As a child he wasn't able to speak, stand up or raise his hand, and now he's taken the oath to become a lawyer, she said.

Weber said she was able to work with her son because she let go of the idea of a perfect child.

“In doing that, sometimes we have to embrace our own childhood griefs, then you are able to embrace the child you have,” Weber told KPBS Midday Edition on Monday.

Erik Weber said he doesn't think law school was harder for him than the other students, just a different challenge. He graduated from California Western School of Law in San Diego.

"In the first year, my grades weren’t that good," he said. "But as time went on, I began getting comfortable with what I was doing."

He plans to practice special education law to help other people like him.

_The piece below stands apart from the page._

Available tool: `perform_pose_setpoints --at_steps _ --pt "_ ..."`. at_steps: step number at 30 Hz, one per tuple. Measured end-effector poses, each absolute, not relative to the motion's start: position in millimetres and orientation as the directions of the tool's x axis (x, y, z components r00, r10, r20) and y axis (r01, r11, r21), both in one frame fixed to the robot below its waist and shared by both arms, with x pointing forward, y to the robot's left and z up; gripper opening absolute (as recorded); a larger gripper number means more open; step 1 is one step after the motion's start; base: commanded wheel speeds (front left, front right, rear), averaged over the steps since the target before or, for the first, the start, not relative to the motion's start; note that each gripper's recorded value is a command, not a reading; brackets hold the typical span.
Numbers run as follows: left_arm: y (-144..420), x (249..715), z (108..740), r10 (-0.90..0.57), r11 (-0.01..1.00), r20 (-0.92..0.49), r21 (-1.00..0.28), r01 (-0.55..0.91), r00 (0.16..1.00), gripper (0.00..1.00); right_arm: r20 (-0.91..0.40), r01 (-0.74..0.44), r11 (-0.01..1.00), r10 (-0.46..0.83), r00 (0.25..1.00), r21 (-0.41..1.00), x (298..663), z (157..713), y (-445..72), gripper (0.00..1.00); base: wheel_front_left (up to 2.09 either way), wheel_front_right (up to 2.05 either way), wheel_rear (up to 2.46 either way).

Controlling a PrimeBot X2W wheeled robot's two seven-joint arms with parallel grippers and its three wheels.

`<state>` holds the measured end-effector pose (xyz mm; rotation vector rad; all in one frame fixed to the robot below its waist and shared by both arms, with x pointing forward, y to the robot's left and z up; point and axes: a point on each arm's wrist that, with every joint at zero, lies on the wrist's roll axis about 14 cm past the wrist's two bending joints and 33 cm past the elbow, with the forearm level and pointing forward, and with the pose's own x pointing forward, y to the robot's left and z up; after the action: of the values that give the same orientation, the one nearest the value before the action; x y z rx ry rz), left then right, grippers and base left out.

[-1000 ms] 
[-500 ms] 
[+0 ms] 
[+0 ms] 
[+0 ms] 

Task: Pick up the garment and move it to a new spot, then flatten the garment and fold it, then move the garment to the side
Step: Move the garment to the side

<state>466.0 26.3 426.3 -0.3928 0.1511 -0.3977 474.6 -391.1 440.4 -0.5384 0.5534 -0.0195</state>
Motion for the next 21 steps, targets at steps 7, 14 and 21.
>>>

Eric Courchesne, a neurosciences professor at UC San Diego, has known the Webers since Erik was 14.

"I’m just so impressed," Courchesne said. "His story is unusual and very rare and quite a success."

Courchesne's research focuses on the neurobiology of autism. He said research shows one way to determine whether children with autism will have good or poor outcomes is by imaging their brains.

"We know that now. But when Erik was a little child, no one was doing that sort of imaging," Courchesne said. “But I suspect he might have had one of those characteristics that foretold a good outcome.”